* Description of the task: Word for word, reproduce every line of the data.

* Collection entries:
_ _ _ _ _

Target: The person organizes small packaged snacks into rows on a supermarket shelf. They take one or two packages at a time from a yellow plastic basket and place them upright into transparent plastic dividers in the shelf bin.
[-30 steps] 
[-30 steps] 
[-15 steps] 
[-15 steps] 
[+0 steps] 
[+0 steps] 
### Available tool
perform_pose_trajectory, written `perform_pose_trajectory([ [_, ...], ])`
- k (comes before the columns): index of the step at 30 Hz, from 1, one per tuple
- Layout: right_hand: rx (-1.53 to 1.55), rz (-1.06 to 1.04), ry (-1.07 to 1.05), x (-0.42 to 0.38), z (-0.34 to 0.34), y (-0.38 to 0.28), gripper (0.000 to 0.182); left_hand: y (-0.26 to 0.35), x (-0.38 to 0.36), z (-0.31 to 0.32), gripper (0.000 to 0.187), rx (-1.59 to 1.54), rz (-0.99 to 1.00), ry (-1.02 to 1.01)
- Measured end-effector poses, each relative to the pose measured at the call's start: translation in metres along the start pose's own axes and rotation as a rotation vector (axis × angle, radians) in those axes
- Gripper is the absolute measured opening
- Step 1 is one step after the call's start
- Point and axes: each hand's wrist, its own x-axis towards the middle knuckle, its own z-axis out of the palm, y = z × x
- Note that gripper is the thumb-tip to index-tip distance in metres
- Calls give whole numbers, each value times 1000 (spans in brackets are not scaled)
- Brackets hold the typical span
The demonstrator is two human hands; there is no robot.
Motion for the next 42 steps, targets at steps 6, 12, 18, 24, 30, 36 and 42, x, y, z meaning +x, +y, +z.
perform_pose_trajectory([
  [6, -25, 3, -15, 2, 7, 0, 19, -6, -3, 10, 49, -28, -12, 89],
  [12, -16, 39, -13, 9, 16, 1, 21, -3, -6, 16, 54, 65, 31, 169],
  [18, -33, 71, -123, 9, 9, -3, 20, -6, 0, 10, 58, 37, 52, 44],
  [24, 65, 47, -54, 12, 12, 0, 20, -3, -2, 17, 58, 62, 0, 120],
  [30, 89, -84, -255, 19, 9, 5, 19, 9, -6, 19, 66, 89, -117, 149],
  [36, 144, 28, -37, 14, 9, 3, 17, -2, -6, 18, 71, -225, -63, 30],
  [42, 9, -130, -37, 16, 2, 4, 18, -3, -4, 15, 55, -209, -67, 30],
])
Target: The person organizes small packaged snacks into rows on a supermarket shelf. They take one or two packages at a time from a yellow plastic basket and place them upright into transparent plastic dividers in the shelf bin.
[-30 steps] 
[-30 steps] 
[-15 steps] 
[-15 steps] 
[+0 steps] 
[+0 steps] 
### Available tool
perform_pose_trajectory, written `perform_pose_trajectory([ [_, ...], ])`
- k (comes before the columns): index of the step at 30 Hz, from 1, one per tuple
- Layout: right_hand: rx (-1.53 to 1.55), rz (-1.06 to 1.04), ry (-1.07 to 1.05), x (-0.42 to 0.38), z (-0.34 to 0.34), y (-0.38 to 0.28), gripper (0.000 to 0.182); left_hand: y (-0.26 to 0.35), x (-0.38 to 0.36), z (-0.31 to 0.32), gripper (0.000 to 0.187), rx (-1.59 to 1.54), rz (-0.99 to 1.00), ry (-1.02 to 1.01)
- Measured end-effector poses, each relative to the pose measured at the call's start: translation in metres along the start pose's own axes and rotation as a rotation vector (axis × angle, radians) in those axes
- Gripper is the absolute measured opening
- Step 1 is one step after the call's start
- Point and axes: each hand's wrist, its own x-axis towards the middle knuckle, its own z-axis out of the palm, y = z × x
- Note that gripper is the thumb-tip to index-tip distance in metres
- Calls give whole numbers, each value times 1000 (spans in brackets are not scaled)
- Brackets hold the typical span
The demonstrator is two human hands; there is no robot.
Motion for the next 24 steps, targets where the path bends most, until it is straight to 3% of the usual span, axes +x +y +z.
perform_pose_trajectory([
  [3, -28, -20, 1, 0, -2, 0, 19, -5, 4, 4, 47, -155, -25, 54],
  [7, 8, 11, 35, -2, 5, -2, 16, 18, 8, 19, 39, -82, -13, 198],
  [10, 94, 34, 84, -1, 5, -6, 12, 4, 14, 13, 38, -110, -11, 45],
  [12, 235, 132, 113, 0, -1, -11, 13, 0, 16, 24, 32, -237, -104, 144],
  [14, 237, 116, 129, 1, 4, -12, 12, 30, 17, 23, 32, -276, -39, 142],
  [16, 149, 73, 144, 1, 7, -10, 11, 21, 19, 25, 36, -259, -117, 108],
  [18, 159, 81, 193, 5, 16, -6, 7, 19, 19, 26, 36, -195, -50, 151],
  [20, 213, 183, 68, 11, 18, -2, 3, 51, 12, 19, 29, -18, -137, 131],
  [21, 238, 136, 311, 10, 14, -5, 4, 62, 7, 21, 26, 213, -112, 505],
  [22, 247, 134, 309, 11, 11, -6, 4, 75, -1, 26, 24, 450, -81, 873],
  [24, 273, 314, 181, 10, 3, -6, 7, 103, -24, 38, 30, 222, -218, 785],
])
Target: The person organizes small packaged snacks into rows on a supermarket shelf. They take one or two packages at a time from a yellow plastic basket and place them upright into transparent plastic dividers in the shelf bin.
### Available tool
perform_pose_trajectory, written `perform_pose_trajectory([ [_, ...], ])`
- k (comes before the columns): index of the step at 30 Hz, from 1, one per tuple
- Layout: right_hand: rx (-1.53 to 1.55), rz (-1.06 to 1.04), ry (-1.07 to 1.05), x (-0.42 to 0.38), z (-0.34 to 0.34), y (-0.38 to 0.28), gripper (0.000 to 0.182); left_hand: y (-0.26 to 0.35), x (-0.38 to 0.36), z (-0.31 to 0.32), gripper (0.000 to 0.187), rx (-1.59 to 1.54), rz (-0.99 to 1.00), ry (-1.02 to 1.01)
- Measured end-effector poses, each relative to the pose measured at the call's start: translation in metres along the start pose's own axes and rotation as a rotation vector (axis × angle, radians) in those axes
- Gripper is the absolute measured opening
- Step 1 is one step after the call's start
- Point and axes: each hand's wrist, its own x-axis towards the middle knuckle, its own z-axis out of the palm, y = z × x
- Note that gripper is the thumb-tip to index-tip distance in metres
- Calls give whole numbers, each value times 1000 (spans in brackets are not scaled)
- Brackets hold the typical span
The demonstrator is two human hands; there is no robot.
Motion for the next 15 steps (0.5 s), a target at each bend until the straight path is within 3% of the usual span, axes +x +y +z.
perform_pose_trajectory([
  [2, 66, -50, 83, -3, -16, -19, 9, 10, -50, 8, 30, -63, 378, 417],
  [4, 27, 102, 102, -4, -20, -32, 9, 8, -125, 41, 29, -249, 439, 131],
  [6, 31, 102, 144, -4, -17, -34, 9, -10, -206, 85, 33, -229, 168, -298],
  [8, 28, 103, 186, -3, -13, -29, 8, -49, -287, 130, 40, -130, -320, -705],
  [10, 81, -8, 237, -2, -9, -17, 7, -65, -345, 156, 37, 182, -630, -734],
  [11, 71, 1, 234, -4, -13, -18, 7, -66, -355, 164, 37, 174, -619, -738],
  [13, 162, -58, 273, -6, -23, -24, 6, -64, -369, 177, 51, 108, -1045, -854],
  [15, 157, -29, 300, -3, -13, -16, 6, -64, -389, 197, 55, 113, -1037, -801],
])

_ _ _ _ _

* Answer to this task:
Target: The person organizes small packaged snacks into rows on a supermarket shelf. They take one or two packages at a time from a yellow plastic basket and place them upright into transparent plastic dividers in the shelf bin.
[-30 steps] 
[-30 steps] 
[-15 steps] 
[-15 steps] 
[+0 steps] 
[+0 steps] 
### Available tool
perform_pose_trajectory, written `perform_pose_trajectory([ [_, ...], ])`
- k (comes before the columns): index of the step at 30 Hz, from 1, one per tuple
- Layout: right_hand: rx (-1.53 to 1.55), rz (-1.06 to 1.04), ry (-1.07 to 1.05), x (-0.42 to 0.38), z (-0.34 to 0.34), y (-0.38 to 0.28), gripper (0.000 to 0.182); left_hand: y (-0.26 to 0.35), x (-0.38 to 0.36), z (-0.31 to 0.32), gripper (0.000 to 0.187), rx (-1.59 to 1.54), rz (-0.99 to 1.00), ry (-1.02 to 1.01)
- Measured end-effector poses, each relative to the pose measured at the call's start: translation in metres along the start pose's own axes and rotation as a rotation vector (axis × angle, radians) in those axes
- Gripper is the absolute measured opening
- Step 1 is one step after the call's start
- Point and axes: each hand's wrist, its own x-axis towards the middle knuckle, its own z-axis out of the palm, y = z × x
- Note that gripper is the thumb-tip to index-tip distance in metres
- Calls give whole numbers, each value times 1000 (spans in brackets are not scaled)
- Brackets hold the typical span
The demonstrator is two human hands; there is no robot.
Motion for the next 42 steps, targets at steps 6, 12, 18, 24, 30, 36 and 42, x, y, z meaning +x, +y, +z.
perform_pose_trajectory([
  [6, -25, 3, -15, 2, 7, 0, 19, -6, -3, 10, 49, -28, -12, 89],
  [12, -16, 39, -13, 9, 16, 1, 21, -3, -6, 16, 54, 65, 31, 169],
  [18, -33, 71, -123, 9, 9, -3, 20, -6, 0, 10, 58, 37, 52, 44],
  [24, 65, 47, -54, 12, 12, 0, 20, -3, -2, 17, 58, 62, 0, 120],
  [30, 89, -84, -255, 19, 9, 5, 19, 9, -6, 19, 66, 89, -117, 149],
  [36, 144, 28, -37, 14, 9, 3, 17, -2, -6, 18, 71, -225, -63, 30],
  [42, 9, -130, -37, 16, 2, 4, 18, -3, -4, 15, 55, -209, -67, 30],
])
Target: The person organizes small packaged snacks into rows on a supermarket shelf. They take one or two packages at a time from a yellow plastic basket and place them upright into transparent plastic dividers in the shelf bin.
[-30 steps] 
[-30 steps] 
[-15 steps] 
[-15 steps] 
[+0 steps] 
[+0 steps] 
### Available tool
perform_pose_trajectory, written `perform_pose_trajectory([ [_, ...], ])`
- k (comes before the columns): index of the step at 30 Hz, from 1, one per tuple
- Layout: right_hand: rx (-1.53 to 1.55), rz (-1.06 to 1.04), ry (-1.07 to 1.05), x (-0.42 to 0.38), z (-0.34 to 0.34), y (-0.38 to 0.28), gripper (0.000 to 0.182); left_hand: y (-0.26 to 0.35), x (-0.38 to 0.36), z (-0.31 to 0.32), gripper (0.000 to 0.187), rx (-1.59 to 1.54), rz (-0.99 to 1.00), ry (-1.02 to 1.01)
- Measured end-effector poses, each relative to the pose measured at the call's start: translation in metres along the start pose's own axes and rotation as a rotation vector (axis × angle, radians) in those axes
- Gripper is the absolute measured opening
- Step 1 is one step after the call's start
- Point and axes: each hand's wrist, its own x-axis towards the middle knuckle, its own z-axis out of the palm, y = z × x
- Note that gripper is the thumb-tip to index-tip distance in metres
- Calls give whole numbers, each value times 1000 (spans in brackets are not scaled)
- Brackets hold the typical span
The demonstrator is two human hands; there is no robot.
Motion for the next 24 steps, targets where the path bends most, until it is straight to 3% of the usual span, axes +x +y +z.
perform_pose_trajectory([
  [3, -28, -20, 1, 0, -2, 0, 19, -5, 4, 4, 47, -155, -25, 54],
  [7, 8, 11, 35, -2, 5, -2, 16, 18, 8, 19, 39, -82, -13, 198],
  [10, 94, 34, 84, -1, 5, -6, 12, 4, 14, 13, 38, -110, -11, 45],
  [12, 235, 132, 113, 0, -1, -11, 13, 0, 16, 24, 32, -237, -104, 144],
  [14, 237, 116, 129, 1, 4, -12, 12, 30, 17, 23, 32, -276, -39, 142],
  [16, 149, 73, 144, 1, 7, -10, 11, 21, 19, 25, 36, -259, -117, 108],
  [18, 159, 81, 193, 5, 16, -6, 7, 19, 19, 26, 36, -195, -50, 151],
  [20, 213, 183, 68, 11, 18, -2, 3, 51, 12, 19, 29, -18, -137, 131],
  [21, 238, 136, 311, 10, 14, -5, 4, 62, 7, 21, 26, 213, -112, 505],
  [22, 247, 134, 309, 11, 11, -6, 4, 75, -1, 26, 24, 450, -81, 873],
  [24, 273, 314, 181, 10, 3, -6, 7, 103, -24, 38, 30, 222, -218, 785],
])
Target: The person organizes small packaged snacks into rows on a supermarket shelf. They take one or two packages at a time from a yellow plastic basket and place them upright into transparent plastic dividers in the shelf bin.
### Available tool
perform_pose_trajectory, written `perform_pose_trajectory([ [_, ...], ])`
- k (comes before the columns): index of the step at 30 Hz, from 1, one per tuple
- Layout: right_hand: rx (-1.53 to 1.55), rz (-1.06 to 1.04), ry (-1.07 to 1.05), x (-0.42 to 0.38), z (-0.34 to 0.34), y (-0.38 to 0.28), gripper (0.000 to 0.182); left_hand: y (-0.26 to 0.35), x (-0.38 to 0.36), z (-0.31 to 0.32), gripper (0.000 to 0.187), rx (-1.59 to 1.54), rz (-0.99 to 1.00), ry (-1.02 to 1.01)
- Measured end-effector poses, each relative to the pose measured at the call's start: translation in metres along the start pose's own axes and rotation as a rotation vector (axis × angle, radians) in those axes
- Gripper is the absolute measured opening
- Step 1 is one step after the call's start
- Point and axes: each hand's wrist, its own x-axis towards the middle knuckle, its own z-axis out of the palm, y = z × x
- Note that gripper is the thumb-tip to index-tip distance in metres
- Calls give whole numbers, each value times 1000 (spans in brackets are not scaled)
- Brackets hold the typical span
The demonstrator is two human hands; there is no robot.
Motion for the next 15 steps (0.5 s), a target at each bend until the straight path is within 3% of the usual span, axes +x +y +z.
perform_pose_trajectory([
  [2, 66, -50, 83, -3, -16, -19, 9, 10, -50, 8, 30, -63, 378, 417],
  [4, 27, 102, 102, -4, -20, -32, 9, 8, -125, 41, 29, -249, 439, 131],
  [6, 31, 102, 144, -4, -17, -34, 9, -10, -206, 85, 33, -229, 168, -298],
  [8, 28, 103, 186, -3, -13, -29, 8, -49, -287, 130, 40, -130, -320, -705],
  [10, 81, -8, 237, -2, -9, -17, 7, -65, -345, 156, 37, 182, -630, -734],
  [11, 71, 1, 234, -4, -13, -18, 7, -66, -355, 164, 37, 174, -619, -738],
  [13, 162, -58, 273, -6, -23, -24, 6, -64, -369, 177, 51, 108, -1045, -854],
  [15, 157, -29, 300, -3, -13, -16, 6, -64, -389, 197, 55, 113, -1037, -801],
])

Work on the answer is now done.